# INSTRUCTIONS FOR THE TASK
When you return the material, keep every line exactly as it is and omit the pictures.
# # # # # # #
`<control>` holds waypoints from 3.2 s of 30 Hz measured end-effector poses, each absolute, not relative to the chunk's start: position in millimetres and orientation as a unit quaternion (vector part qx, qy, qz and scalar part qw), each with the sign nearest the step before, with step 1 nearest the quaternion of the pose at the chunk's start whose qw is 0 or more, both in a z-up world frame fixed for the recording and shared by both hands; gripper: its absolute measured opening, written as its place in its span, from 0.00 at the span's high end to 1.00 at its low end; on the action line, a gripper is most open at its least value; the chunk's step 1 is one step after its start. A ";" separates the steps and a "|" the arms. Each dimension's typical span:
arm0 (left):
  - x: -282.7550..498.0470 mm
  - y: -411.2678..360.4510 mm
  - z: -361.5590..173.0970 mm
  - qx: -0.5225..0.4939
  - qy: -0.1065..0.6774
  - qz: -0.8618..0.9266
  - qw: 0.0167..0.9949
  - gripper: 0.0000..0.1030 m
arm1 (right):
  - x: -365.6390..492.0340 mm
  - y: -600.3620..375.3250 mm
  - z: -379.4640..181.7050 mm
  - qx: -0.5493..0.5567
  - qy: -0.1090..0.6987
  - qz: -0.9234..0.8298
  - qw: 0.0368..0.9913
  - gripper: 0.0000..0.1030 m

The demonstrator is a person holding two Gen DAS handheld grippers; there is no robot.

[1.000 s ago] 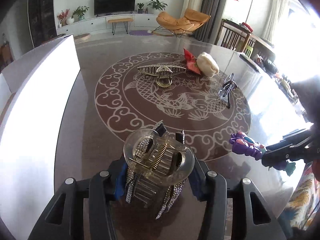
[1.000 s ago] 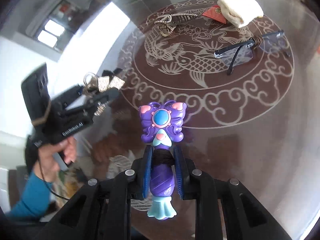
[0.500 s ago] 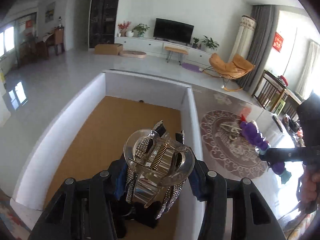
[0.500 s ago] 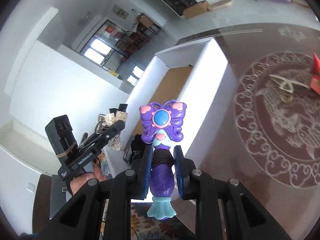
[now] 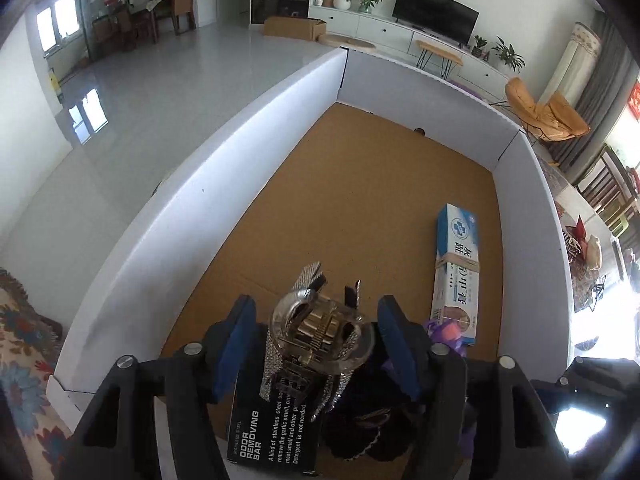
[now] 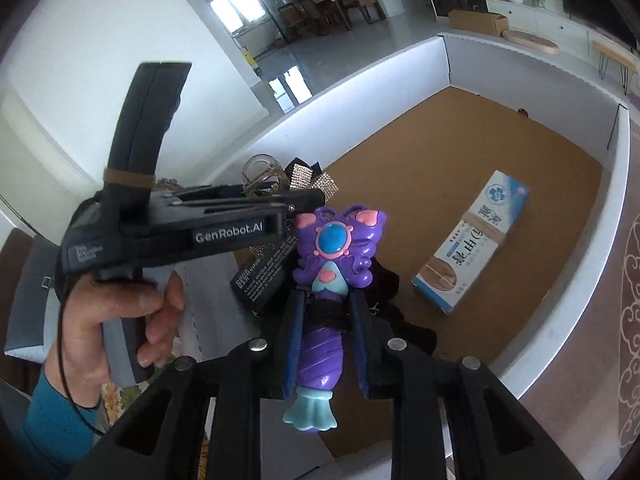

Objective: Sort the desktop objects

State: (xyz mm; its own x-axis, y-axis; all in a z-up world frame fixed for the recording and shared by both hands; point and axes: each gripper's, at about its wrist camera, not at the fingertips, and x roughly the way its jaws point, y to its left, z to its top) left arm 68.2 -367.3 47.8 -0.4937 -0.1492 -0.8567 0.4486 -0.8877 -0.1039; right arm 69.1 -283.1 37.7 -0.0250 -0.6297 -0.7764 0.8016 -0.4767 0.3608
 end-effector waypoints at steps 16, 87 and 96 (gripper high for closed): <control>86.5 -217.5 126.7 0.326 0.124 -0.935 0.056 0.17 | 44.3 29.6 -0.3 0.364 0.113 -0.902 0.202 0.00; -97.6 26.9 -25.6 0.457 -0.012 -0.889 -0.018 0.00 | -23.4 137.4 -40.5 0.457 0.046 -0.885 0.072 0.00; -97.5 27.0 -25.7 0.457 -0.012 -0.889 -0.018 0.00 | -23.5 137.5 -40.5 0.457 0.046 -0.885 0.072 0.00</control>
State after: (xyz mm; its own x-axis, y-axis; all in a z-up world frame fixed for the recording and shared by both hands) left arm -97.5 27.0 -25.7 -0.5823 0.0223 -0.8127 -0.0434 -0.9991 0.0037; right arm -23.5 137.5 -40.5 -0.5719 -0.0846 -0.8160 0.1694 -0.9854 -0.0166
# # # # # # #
# RESPONSE BOX
`<control>` holds waypoints from 3.2 s of 30 Hz measured end-effector poses, each absolute, not relative to the chunk's start: position in millimetres and orientation as a unit quaternion (vector part qx, qy, qz and scalar part qw), each with the sign nearest the step before, with step 1 nearest the quaternion of the pose at the chunk's start whose qw is 0 or more, both in a z-up world frame fixed for the recording and shared by both hands; gripper: its absolute measured opening, written as its place in its span, from 0.00 at the span's high end to 1.00 at its low end; on the action line, a gripper is most open at its least value; the chunk's step 1 is one step after its start. A ";" separates the steps and a "|" the arms. Each dimension's typical span:
arm0 (left):
  - x: -282.7550..498.0470 mm
  - y: -411.2678..360.4510 mm
  - z: -361.5590..173.0970 mm
  - qx: -0.5225..0.4939
  - qy: -0.1065..0.6774
  - qz: -0.8618..0.9266
  - qw: 0.0167..0.9949
  - gripper: 0.0000..0.1030 m
arm1 (right):
  - x: -365.6390..492.0340 mm
  - y: -600.3620..375.3250 mm
  - z: -379.4640..181.7050 mm
  - qx: -0.5493..0.5567
  - qy: -0.1090..0.6987
  - qz: -0.9234..0.8298
  - qw: 0.0368..0.9913
  - gripper: 0.0000..0.1030 m

The demonstrator is a person holding two Gen DAS handheld grippers; there is no robot.

[1.000 s ago] 
[1.000 s ago] 
[0.500 s ago] 
[0.500 s ago] 
[now] 
[now] 

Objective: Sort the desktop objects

State: (xyz mm; its own x-axis, y-axis; all in a z-up world frame fixed for the recording and shared by both hands; point and axes: each gripper's, at about its wrist camera, not at the fingertips, and x roughly the way its jaws point, y to its left, z to its top) left arm 68.2 -367.3 47.8 -0.4937 -0.1492 -0.8567 0.4486 -0.8877 -0.1039; right arm 69.1 -283.1 37.7 -0.0250 -0.6297 -0.7764 0.8016 -0.4767 0.3608
 end-effector waypoints at steps 16, 87 and 96 (gripper high for closed): <control>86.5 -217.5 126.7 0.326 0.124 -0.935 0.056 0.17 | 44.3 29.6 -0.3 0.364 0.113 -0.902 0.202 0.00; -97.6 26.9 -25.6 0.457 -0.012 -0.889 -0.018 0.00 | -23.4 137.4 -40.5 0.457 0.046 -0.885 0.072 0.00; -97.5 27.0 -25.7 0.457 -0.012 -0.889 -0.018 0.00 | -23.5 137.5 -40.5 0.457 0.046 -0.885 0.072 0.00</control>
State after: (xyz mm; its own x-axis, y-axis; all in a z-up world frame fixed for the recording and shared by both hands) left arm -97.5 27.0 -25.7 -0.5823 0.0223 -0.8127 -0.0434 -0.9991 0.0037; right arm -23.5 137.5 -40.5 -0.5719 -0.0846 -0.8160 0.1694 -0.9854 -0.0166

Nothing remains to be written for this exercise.